◆ WHAT THE EXERCISE ASKS
Go through the material below and copy each line exactly.

◆ SUPPLIED INFORMATION
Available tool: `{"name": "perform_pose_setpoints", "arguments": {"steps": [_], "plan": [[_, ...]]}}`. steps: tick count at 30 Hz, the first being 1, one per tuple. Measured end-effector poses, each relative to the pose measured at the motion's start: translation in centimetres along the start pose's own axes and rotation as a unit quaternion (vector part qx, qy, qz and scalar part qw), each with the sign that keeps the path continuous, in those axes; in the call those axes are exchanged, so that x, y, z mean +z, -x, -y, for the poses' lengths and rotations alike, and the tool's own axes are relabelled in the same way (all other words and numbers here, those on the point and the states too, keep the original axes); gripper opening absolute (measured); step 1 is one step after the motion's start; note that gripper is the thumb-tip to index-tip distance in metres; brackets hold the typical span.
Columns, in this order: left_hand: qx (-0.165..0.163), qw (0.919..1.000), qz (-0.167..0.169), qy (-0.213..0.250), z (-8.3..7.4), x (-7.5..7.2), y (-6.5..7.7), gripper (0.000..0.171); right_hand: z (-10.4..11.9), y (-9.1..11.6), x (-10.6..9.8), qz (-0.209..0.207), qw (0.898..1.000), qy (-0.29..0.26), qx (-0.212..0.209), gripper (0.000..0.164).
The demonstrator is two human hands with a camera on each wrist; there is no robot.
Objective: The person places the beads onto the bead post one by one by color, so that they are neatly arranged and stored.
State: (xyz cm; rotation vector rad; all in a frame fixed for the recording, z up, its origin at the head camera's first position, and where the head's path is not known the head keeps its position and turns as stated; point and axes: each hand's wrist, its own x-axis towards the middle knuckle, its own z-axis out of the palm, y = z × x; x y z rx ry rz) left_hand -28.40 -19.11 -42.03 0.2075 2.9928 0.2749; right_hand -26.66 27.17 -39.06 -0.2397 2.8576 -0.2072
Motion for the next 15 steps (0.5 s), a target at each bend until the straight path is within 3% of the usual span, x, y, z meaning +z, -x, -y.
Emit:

◆ ANSWER AREA
Available tool: `{"name": "perform_pose_setpoints", "arguments": {"steps": [_], "plan": [[_, ...]]}}`. steps: tick count at 30 Hz, the first being 1, one per tuple. Measured end-effector poses, each relative to the pose measured at the motion's start: translation in centimetres along the start pose's own axes and rotation as a unit quaternion (vector part qx, qy, qz and scalar part qw), each with the sign that keeps the path continuous, in those axes; in the call those axes are exchanged, so that x, y, z mean +z, -x, -y, for the poses' lengths and rotations alike, and the tool's own axes are relabelled in the same way (all other words and numbers here, those on the point and the states too, keep the original axes); gripper opening absolute (measured); step 1 is one step after the motion's start; note that gripper is the thumb-tip to index-tip distance in metres; brackets hold the typical span.
Columns, in this order: left_hand: qx (-0.165..0.163), qw (0.919..1.000), qz (-0.167..0.169), qy (-0.213..0.250), z (-8.3..7.4), x (-7.5..7.2), y (-6.5..7.7), gripper (0.000..0.171); right_hand: z (-10.4..11.9), y (-9.1..11.6), x (-10.6..9.8), qz (-0.209..0.207), qw (0.898..1.000), qy (-0.29..0.26), qx (-0.212..0.209), gripper (0.000..0.164).
The demonstrator is two human hands with a camera on each wrist; there is no robot.
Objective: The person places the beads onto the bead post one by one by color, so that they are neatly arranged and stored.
State: (xyz cm; rotation vector rad; all in a frame fixed for the recording, z up, its origin at the head camera's first position, and where the head's path is not known the head keeps its position and turns as stated; point and axes: each hand's wrist, its own x-axis towards the middle knuckle, its own z-axis out of the palm, y = z × x; x y z rx ry rz) left_hand -28.40 -19.11 -42.03 0.2075 2.9928 0.2749; right_hand -26.66 27.17 -39.06 -0.2397 2.8576 -0.2072
Motion for the next 15 steps (0.5 s), a target at each bend until the straight path is within 3% of the usual span, x, y, z meaning +z, -x, -y.
Emit:

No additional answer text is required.